Sami Fayoumi

Syntax Highlighting SQL in strings

2022-11-10

I write most of my backend code in Go, with PostgreSQL as my primary database. Queries are written in Go strings, and have no SQL syntax highlighting. I never considered trying to apply syntax highlighting to SQL strings, but Neovim and Tree-sitter made this too easy to ignore.

The Solution

While configuring Neovim, I learned about Tree-sitter and its syntax highlighting and querying capabilities. Thanks to the generosity of Neovim core maintainer TJ Devries and other content creators, I now have a simple method to add highlighting to code embedded in strings. Here's what the process looks like, with a provided example.

Adding Highlighting

Tree-Sitter Plugins

Install the tree-sitter and tree-sitter playground plugins.

Find code to query against

You'll want to find a file that represents your use case. I'll use the example Go code below, copied from an example snippet in the database/sql package:

screenshot of go code with a sql string without syntax highlighting

As you can see, no syntax highlighting is applied to the sql string.

Open Tree-sitter playground

Open the tree-siter playground with the command TSPlaygroundToggle. This will open a buffer with the parsed tree-sitter tree. The tree-sitter representation of the example snippet is shown below.

short_var_declaration [60, 2] - [72, 15]
left: expression_list [60, 2] - [60, 5]
identifier [60, 2] - [60, 5]
right: expression_list [60, 9] - [72, 15]
call_expression [60, 9] - [72, 15]
function: selector_expression [60, 9] - [72, 8]
operand: call_expression [60, 9] - [72, 3]
function: selector_expression [60, 9] - [60, 27]
operand: identifier [60, 9] - [60, 11]
field: field_identifier [60, 12] - [60, 27]
arguments: argument_list [60, 27] - [72, 3]
identifier [60, 28] - [60, 31]
raw_string_literal [60, 33] - [69, 2]
call_expression [70, 3] - [70, 22]
function: selector_expression [70, 3] - [70, 12]
operand: identifier [70, 3] - [70, 6]
field: field_identifier [70, 7] - [70, 12]
arguments: argument_list [70, 12] - [70, 22]
interpreted_string_literal [70, 13] - [70, 17]
identifier [70, 19] - [70, 21]
call_expression [71, 3] - [71, 24]
function: selector_expression [71, 3] - [71, 12]
operand: identifier [71, 3] - [71, 6]
field: field_identifier [71, 7] - [71, 12]
arguments: argument_list [71, 12] - [71, 24]
interpreted_string_literal [71, 13] - [71, 18]
identifier [71, 20] - [71, 23]

Reading the syntax tree below, we can recognize elements of our example snippet.

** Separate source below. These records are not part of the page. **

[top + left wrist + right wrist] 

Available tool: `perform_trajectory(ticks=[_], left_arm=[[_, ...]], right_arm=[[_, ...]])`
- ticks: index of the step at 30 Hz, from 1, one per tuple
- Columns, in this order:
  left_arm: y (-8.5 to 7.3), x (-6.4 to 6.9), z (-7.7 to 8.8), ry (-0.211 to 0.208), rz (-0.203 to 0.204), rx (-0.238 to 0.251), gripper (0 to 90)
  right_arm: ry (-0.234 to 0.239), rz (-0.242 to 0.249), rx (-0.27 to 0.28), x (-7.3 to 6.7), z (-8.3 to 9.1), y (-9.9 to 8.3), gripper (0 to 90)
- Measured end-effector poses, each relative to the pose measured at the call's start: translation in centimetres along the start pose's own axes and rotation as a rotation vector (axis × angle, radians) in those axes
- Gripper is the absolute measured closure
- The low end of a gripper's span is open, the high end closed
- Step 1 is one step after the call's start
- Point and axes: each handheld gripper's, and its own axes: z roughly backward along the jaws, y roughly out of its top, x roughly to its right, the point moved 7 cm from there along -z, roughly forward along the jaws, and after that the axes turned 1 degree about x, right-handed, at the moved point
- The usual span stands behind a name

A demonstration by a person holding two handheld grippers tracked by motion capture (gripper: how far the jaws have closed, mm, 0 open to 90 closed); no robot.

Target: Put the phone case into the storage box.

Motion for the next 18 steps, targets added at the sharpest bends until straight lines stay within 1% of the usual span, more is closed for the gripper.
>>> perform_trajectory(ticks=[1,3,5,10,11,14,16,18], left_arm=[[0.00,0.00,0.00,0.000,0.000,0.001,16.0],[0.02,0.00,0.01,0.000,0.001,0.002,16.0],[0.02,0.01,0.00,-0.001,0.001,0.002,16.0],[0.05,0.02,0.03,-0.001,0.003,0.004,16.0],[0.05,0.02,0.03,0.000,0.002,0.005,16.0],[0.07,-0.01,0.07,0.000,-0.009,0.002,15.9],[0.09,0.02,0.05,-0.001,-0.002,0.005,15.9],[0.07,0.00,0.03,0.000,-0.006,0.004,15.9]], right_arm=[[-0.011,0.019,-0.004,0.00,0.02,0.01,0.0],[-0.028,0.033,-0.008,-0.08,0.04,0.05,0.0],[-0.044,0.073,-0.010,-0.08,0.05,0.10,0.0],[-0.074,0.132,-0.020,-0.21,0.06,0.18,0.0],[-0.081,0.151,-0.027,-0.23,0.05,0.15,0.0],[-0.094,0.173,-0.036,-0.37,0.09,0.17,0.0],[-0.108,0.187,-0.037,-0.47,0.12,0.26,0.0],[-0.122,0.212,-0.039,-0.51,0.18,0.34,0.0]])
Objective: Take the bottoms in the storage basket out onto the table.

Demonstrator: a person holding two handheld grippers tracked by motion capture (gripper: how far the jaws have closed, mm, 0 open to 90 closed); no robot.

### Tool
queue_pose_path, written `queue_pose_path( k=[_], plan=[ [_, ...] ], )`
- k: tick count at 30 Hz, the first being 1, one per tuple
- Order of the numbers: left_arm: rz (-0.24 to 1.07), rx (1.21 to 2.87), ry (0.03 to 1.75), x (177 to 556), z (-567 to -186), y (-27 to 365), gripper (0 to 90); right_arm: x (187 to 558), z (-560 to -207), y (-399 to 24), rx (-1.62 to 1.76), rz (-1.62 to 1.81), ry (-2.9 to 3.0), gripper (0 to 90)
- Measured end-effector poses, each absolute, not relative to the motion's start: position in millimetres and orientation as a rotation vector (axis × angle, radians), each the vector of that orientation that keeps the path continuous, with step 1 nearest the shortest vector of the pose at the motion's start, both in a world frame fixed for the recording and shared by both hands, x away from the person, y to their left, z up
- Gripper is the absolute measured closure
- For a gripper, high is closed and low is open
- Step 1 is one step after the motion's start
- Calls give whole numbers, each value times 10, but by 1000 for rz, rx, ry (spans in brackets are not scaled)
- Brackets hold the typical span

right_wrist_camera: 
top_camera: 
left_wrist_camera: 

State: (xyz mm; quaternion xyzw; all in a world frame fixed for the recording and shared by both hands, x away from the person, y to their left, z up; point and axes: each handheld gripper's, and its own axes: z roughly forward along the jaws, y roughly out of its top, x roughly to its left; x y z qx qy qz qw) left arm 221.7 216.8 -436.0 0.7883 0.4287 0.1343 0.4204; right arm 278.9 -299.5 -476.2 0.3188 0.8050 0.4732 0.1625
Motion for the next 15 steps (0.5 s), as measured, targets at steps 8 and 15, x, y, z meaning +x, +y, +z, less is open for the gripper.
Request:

The root of this segment is the short_var_declaration, with the left and right sides of the declaration represented as node fields. Moving your cursor over elements will highlight them in your code as you read through the syntax tree. Reading through the tree will be important as you write your query.

Querying the right nodes

Open the query editor by pressing o while focused on the playground, and begin. Tree-sitter query syntax documentation is available here.

In our example case, I start by selecting the argument list of a call expression. I'm also limiting the query to nodes with an identifier for the function adjacent to the argument list.

(call_expression
function: (selector_expression
field: (field_identifier)
)
arguments: (argument_list) @capture
)

Hovering over the @capture in the playground highlights the matching node (argument_list) in the original buffer.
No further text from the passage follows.